Fontes governamentais indicaram ao Institute for the Study of War que Vahidi assumiu um papel de interlocutor central e “chefe de gabinete”, exercendo uma influência sem precedentes sobre o Governo. É neste cenário que o IRGC impõe o seu “veto militar” ao memorando, encarando qualquer concessão como uma “capitulação” perante os Estados Unidos e Israel, responsáveis pela morte de Ali Khamenei.

A estratégia de Khamenei tem sido marcada pela discrição e firmeza. Para reduzir o risco de ser alvo de ataques, o novo Líder Supremo comunica sobretudo através de mensagens escritas. Ao mesmo tempo, mantém uma postura dura nas negociações com os Estados Unidos, apoiado pela liderança do IRGC.
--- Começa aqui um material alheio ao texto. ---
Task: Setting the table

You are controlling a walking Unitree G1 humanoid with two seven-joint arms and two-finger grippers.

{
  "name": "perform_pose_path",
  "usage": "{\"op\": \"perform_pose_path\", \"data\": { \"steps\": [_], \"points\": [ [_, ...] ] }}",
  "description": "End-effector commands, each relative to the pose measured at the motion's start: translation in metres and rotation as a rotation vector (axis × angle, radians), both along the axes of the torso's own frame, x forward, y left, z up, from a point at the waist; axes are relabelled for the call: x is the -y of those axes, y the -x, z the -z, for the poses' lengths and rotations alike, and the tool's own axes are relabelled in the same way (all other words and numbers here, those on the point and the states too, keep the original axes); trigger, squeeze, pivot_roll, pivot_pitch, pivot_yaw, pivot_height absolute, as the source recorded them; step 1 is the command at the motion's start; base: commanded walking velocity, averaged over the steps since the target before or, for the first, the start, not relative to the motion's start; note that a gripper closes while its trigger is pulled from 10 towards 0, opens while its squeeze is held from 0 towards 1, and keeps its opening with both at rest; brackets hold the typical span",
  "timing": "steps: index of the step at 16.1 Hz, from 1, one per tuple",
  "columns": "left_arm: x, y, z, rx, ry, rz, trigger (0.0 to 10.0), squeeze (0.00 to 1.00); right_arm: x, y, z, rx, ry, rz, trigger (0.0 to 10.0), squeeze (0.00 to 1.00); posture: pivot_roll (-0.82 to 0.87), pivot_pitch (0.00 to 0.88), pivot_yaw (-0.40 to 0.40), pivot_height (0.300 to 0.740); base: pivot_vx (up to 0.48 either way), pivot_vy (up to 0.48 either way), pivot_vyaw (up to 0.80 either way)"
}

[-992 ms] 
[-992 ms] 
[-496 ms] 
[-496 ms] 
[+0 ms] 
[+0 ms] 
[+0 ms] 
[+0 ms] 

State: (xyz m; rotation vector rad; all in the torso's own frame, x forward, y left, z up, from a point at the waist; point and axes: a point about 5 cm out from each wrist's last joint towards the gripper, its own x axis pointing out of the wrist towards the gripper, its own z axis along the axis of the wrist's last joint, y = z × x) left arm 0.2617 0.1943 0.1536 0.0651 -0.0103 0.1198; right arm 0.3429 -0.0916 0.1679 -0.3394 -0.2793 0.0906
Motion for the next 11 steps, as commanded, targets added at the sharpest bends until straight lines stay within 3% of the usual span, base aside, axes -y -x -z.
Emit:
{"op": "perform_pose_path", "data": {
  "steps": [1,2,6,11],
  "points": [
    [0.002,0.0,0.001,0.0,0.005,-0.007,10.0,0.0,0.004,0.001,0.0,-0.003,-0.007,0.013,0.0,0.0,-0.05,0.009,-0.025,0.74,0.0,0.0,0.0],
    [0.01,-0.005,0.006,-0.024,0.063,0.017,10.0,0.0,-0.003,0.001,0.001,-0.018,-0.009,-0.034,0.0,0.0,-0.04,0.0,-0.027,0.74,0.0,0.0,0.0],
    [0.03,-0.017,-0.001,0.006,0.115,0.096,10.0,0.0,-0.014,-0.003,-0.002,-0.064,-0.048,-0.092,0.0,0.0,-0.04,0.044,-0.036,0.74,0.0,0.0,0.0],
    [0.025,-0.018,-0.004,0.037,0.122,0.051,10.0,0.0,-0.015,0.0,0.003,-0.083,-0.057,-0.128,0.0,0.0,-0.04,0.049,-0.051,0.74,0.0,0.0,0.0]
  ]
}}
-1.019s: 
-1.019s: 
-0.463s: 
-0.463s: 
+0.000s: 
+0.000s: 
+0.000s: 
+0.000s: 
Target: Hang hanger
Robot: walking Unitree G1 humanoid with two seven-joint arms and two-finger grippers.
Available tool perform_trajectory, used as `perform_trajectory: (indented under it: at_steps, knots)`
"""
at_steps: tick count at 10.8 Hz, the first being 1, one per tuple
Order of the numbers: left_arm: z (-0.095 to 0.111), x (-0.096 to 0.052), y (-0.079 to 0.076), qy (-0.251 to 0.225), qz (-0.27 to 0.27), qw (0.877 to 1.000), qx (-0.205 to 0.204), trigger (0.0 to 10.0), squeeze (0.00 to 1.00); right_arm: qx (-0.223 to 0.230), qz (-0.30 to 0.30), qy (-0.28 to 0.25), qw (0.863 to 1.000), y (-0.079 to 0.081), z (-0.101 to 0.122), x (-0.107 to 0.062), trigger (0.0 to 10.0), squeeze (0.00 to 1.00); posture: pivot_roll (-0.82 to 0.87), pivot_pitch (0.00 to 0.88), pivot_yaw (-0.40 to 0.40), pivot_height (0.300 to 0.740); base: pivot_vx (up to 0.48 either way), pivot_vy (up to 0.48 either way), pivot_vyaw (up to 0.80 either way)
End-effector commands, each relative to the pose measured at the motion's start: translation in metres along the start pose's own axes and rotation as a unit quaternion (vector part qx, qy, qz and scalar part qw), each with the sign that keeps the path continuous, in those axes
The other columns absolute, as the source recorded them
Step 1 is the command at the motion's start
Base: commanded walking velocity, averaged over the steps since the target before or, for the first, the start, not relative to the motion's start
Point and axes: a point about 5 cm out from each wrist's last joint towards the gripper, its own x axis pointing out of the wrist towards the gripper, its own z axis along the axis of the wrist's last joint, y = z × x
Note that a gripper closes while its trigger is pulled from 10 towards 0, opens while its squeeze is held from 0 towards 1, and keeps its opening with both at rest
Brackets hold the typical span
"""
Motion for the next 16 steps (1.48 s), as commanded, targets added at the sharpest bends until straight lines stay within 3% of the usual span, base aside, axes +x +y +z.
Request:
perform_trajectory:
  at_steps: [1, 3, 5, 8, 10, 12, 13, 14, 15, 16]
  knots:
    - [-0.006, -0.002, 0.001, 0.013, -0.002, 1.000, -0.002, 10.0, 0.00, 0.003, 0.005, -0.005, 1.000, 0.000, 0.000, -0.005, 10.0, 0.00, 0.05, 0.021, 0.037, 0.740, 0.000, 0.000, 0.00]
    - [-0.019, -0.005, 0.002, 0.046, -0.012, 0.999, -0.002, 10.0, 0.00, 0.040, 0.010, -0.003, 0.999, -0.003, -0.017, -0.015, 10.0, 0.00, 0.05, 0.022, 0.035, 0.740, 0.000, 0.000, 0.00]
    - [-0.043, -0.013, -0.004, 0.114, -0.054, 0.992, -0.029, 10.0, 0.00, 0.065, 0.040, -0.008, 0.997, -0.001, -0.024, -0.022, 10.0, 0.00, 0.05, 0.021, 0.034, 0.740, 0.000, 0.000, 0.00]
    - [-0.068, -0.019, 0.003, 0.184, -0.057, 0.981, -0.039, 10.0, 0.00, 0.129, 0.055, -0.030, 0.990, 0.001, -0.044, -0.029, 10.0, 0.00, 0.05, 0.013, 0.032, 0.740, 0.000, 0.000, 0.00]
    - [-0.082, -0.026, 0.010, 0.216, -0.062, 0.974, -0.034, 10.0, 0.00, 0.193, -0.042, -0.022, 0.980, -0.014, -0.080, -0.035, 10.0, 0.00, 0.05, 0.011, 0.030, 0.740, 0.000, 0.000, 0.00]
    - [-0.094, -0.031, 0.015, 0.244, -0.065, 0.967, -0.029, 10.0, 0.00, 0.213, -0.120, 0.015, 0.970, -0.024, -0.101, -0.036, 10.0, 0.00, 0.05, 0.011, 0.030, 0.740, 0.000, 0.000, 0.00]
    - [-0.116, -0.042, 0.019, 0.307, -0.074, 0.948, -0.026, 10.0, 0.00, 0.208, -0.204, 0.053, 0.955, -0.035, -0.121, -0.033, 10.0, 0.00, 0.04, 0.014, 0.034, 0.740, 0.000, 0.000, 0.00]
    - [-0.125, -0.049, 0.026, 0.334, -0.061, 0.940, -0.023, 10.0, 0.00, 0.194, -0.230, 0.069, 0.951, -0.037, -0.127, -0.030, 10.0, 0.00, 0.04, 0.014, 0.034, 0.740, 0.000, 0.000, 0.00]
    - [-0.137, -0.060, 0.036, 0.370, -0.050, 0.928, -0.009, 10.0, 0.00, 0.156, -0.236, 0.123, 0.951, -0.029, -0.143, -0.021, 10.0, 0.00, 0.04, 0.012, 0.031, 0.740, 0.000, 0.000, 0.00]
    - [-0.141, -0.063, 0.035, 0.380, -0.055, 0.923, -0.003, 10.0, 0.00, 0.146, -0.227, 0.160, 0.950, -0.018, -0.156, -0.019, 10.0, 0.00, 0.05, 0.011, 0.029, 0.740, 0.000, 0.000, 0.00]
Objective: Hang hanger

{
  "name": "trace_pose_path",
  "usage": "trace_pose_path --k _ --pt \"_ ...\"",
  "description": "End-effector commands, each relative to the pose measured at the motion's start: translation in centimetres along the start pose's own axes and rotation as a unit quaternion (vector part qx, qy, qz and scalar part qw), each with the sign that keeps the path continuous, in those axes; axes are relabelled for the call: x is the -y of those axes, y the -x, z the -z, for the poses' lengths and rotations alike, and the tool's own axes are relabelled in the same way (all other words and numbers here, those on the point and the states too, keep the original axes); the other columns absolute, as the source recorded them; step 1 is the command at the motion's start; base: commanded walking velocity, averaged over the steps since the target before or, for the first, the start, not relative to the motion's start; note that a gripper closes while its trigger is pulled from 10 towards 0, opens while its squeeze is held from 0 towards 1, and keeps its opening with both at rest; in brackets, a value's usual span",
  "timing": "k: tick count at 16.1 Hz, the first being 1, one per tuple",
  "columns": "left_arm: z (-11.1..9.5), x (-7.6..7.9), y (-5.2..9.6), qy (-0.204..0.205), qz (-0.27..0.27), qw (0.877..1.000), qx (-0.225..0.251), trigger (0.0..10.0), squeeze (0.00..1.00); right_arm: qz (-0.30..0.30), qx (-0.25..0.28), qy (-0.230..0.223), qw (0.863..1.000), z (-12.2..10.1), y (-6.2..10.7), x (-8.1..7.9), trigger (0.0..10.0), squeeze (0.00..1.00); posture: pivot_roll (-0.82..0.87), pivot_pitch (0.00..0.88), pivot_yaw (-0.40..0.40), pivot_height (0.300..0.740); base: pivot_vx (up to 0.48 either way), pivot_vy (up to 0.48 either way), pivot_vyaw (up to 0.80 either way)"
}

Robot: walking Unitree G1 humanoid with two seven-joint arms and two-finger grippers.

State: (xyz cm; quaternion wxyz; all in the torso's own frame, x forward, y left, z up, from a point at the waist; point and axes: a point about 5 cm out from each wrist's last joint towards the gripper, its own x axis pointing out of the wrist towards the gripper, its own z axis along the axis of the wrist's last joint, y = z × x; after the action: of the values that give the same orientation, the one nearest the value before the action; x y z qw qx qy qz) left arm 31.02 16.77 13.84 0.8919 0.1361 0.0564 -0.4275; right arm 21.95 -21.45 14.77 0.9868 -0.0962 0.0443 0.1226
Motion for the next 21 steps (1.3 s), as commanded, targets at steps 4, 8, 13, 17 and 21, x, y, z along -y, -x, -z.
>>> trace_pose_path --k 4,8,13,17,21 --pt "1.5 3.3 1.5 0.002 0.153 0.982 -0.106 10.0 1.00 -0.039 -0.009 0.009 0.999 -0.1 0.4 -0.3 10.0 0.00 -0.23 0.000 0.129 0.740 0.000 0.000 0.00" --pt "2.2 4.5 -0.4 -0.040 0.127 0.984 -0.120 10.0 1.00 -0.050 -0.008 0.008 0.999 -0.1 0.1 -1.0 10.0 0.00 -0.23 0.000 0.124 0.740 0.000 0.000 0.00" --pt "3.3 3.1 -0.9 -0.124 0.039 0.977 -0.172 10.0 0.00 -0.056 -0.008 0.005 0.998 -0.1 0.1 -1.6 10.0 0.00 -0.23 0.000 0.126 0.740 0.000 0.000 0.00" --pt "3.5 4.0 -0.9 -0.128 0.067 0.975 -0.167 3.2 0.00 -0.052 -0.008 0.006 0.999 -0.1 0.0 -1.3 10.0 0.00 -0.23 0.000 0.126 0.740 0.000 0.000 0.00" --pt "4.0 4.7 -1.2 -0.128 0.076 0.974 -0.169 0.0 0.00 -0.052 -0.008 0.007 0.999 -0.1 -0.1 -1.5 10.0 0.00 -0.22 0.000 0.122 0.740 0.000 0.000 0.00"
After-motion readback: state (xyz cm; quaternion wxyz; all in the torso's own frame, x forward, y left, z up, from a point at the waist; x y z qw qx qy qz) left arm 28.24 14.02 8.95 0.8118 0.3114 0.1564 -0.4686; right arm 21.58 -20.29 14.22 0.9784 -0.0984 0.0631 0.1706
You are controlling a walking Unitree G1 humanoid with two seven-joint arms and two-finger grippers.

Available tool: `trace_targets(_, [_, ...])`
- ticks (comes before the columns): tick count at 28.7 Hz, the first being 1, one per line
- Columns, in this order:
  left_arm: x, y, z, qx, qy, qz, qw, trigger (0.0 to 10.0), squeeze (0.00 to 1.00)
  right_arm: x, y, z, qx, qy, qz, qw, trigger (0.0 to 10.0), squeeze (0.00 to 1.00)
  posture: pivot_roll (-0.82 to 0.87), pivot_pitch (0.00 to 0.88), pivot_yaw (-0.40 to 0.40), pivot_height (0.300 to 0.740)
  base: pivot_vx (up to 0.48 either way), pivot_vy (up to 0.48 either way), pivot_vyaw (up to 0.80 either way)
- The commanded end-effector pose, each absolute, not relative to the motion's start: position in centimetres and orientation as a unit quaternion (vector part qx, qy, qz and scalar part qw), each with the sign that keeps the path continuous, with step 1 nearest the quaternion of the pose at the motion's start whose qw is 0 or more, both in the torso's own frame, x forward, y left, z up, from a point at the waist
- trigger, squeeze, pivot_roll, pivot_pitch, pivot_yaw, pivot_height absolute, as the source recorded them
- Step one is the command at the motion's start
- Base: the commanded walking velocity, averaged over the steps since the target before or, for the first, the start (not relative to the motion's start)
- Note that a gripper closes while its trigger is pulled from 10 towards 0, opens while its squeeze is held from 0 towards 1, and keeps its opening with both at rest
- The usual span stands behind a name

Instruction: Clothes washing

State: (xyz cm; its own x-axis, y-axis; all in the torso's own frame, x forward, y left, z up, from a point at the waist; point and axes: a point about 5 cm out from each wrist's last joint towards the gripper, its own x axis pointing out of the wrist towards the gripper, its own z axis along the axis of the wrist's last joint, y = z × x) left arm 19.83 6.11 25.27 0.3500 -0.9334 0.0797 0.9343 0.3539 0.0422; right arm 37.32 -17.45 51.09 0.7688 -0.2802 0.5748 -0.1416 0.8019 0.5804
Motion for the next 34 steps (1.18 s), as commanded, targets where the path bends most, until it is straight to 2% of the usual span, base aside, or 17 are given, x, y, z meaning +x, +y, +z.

Os responsáveis militares têm procurado clarificar que a equipa diplomática liderada por Abbas Araghchi não representa necessariamente a posição das forças de segurança. Uma das principais linhas vermelhas do núcleo duro do poder é a recusa em transferir para o estrangeiro as reservas de urânio enriquecido. Para Mojtaba Khamenei e para o IRGC, abdicar deste material reduziria a capacidade de dissuasão do Irão e deixaria o país mais vulnerável a futuros ataques. Esta visão insere-se numa nova doutrina de defesa, anunciada pelo presidente do Conselho de Conveniência do Irão, Sadegh Larijani, que considera qualquer ataque contra aliados regionais do Irão (como o Hezbollah no Líbano ou as milícias pró-iranianas no Iraque) como uma agressão direta ao próprio Estado iraniano. A lógica é simples: a segurança do Irão já não se limita às suas fronteiras. Estende-se à rede de parceiros na região.
O Estreito de Ormuz continua, ainda, a ser uma das principais ferramentas de pressão de Teerão. Mesmo durante as negociações, o IRGC manteve-se na zona, procurando reforçar a ideia de que Teerão continuará a desempenhar um papel central na gestão desta rota marítima estratégica. Na visão dos militares, a reabertura do Estreito não representa uma cedência, mas sim o reconhecimento da influência iraniana sobre uma das mais importantes vias de comércio mundial.
Para a liderança do regime, o acordo alcançado este fim-de-semana não deve ser visto como um passo definitivo para a paz. Pelo contrário, é encarado como uma pausa estratégica que permitirá ao país recuperar capacidades económicas e militares enfraquecidas pela guerra — e o acesso aos 24 mil milhões de dólares em ativos congelados é considerado essencial para este objetivo. Assim, para Mojtaba Khamenei e para o IRGC, o entendimento com Washington é sobretudo uma forma de ganhar tempo e recursos, sem abdicar dos instrumentos de poder que consideram fundamentais para a sobrevivência da República Islâmica.